Emmen's baboons had similar fits of sudden apathy in 1994, 1997 and 2007, said Landman. "In 2007 they were all looking in the same direction. It wasn't like that this time," said Landman.
Landman has heard a number of theories about possible causes. Some speculate the monkeys might have seen a ghost or a UFO. Others say earth tremors could have spooked them. Emmen occasionally experiences minor earthquakes, but none was recorded last week.
Another theory is that a visitor to the zoo might have worn a T-shirt with a picture of a lion on it. But if that were the case, the animals would constantly be going nuts.
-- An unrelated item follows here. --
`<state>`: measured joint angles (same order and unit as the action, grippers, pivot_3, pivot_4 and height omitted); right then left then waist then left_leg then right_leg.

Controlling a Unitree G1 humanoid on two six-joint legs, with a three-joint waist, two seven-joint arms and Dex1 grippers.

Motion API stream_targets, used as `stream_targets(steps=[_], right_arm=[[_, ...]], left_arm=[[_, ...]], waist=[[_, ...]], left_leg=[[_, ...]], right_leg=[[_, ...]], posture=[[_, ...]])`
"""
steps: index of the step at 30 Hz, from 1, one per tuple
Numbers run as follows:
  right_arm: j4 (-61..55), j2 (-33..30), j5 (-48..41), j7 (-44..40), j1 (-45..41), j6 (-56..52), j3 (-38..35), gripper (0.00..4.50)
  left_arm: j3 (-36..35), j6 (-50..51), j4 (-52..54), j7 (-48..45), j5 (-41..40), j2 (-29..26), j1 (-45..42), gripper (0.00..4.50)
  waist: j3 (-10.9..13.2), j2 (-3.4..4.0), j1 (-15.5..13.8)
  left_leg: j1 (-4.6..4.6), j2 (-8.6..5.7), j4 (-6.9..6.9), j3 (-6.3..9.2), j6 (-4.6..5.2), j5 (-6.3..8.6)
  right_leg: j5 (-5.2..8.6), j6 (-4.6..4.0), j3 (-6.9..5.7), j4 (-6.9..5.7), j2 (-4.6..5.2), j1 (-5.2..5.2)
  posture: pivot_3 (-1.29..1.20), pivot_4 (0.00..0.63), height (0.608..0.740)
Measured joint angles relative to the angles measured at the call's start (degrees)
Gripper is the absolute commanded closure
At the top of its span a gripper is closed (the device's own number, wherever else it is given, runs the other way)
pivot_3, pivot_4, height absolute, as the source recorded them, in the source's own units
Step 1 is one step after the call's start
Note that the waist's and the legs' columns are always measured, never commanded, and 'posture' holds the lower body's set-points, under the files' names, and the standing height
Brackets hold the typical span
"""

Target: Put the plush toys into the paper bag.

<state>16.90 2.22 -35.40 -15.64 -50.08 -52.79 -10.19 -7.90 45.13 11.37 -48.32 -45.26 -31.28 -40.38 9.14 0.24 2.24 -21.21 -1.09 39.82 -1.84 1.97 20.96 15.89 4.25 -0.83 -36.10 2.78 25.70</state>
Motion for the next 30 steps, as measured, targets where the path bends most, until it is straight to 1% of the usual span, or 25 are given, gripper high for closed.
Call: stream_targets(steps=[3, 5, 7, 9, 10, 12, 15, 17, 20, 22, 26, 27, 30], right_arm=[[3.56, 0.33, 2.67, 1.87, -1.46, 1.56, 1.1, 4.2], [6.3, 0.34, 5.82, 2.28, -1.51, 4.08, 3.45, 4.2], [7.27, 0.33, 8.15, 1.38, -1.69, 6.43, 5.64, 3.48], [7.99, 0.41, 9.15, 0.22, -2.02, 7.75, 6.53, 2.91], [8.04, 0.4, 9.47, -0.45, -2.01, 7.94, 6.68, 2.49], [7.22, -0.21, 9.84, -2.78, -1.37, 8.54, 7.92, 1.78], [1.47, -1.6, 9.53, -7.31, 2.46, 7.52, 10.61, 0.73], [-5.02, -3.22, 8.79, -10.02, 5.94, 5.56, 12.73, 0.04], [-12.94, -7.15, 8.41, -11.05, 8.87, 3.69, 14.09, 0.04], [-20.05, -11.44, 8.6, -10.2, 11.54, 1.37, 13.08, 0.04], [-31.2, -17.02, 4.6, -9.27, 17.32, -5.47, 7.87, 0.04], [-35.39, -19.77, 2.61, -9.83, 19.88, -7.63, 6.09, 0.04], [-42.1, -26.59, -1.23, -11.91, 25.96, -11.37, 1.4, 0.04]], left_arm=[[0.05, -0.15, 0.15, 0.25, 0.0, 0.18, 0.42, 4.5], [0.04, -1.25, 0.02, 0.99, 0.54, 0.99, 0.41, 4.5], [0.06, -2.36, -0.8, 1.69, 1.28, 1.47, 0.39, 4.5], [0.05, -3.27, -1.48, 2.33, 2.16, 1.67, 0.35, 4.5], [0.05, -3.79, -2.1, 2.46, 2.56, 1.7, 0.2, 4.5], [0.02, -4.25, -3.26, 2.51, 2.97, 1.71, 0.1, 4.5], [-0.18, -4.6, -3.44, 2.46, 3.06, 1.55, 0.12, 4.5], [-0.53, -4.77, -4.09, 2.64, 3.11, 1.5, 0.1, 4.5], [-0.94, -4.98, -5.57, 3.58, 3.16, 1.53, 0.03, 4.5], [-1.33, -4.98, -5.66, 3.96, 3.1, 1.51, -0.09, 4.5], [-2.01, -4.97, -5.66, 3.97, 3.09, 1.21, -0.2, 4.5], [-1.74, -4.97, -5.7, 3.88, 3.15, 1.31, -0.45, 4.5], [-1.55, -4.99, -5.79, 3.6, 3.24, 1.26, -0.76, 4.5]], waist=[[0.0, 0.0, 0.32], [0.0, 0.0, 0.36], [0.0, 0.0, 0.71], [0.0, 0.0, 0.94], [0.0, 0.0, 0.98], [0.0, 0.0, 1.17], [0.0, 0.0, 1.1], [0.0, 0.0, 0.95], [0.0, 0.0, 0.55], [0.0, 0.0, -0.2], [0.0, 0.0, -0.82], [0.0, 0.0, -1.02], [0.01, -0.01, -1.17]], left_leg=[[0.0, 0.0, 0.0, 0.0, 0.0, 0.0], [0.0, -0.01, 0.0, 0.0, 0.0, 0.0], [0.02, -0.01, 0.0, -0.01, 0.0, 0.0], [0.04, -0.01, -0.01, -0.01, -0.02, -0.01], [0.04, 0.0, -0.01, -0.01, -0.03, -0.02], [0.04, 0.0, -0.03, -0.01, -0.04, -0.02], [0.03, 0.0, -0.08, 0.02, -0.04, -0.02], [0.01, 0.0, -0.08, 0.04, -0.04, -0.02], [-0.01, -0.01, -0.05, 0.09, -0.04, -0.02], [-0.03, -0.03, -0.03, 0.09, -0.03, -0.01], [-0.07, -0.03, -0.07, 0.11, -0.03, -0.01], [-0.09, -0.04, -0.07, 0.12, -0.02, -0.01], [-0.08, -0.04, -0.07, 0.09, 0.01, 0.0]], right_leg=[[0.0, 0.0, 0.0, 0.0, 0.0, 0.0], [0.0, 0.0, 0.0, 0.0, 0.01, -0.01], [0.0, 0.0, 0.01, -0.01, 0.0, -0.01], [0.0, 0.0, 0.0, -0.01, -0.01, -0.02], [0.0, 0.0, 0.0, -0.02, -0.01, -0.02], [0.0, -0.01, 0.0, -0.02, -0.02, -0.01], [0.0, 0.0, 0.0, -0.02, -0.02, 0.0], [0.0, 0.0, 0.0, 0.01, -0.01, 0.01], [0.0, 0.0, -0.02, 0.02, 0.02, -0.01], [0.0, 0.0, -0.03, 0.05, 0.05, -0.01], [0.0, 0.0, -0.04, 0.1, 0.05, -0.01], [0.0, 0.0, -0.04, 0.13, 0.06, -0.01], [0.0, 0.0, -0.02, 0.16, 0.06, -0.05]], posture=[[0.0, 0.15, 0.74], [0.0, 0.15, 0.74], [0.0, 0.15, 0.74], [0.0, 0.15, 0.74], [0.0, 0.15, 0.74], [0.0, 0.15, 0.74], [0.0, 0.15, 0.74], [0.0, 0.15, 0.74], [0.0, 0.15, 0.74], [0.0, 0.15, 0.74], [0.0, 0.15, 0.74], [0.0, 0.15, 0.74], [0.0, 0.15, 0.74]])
"Some people suggested that maybe foxes or an escaped snake got close to them, but we're not missing any snakes," said Landman.
"This hasn't happened at other zoos. But it has been seen in the wild that baboons are upset for a few days after a confrontation with a predator. But we have no lions or hyenas on our baboon island."
Could it be that the colony has a very jumpy leader prone to depression? No, says Landman, because the group had a different main leader during the last incident, in 2007.
Whatever it was, Emmen's baboons are starting to overcome their trauma. "They are searching for food again and some youngsters are being punished by the older ones for indecent behavior," said Landman, sounding relieved. "It's their normal activity."